**WHAT NEEDS TO BE DONE**
Find the number of lines below in which the word "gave" appears, and write that number only.
'''
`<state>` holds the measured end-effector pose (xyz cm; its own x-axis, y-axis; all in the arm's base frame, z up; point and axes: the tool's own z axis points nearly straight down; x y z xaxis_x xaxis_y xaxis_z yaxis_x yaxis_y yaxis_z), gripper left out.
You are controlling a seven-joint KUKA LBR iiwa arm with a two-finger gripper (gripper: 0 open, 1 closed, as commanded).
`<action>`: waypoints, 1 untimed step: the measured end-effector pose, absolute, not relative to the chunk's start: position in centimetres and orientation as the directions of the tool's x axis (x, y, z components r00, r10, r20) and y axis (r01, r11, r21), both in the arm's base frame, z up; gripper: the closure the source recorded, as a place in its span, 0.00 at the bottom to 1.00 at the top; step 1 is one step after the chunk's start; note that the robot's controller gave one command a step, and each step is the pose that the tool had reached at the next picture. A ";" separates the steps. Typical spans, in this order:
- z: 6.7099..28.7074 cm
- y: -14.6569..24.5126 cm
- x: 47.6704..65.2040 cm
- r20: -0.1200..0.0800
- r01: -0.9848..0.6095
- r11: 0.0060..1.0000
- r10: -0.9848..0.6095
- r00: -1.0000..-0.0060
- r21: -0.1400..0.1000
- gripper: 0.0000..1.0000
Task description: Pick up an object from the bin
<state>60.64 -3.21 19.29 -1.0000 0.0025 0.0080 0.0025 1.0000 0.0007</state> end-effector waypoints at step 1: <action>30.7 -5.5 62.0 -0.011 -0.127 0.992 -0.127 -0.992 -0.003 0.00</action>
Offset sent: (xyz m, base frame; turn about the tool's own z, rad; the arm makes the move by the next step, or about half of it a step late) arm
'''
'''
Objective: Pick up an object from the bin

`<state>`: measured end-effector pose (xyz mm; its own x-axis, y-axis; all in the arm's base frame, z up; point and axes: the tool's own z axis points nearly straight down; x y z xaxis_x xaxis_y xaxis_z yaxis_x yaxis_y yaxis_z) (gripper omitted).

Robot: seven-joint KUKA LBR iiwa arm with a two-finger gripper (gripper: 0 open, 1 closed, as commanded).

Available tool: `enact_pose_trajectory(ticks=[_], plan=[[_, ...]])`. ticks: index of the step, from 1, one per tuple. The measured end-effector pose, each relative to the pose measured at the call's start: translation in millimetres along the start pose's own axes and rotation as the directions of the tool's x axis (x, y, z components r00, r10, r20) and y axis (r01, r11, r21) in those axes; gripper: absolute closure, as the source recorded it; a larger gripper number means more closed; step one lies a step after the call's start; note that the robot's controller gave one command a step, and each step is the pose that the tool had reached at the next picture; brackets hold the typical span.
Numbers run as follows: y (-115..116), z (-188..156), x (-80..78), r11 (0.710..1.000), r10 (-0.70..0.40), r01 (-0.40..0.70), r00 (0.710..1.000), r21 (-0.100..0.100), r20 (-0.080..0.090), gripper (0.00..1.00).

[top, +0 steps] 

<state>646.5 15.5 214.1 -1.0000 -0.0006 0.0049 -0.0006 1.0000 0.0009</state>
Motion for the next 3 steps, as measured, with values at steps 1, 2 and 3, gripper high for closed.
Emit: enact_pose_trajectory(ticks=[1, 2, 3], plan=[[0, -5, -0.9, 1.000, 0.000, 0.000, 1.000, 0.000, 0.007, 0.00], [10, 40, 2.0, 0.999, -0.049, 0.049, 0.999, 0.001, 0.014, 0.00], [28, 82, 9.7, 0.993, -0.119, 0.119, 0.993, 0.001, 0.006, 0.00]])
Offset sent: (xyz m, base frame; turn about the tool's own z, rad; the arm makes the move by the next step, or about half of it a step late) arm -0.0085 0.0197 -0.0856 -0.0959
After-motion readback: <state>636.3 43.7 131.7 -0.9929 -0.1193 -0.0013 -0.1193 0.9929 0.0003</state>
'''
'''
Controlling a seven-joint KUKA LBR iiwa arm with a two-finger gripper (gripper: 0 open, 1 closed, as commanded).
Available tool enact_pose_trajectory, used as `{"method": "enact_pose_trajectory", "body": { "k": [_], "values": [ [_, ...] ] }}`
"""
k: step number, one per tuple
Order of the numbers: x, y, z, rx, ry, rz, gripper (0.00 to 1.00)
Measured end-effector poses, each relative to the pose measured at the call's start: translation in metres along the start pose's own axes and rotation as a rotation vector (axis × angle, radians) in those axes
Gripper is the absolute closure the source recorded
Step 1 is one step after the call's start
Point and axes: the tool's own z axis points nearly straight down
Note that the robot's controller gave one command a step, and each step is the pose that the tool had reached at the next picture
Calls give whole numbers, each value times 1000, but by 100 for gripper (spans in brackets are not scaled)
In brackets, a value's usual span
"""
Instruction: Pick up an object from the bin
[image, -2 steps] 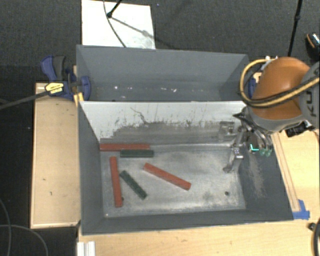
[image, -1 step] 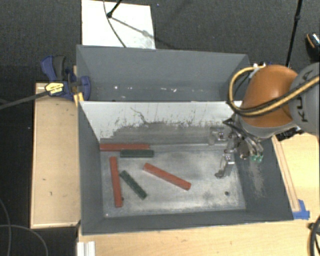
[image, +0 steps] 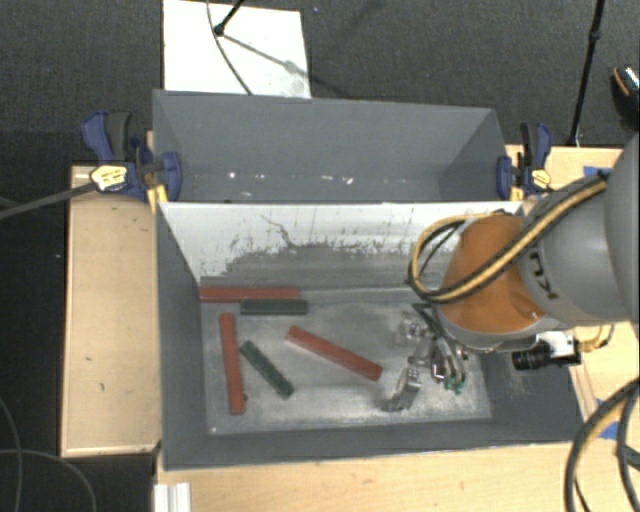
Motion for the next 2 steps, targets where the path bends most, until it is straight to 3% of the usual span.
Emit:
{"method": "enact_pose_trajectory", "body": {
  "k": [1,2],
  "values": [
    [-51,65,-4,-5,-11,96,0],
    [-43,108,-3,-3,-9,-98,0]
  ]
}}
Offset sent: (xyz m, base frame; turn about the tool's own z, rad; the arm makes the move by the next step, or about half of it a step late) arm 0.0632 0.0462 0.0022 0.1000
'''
**EXERCISE SOLUTION**
3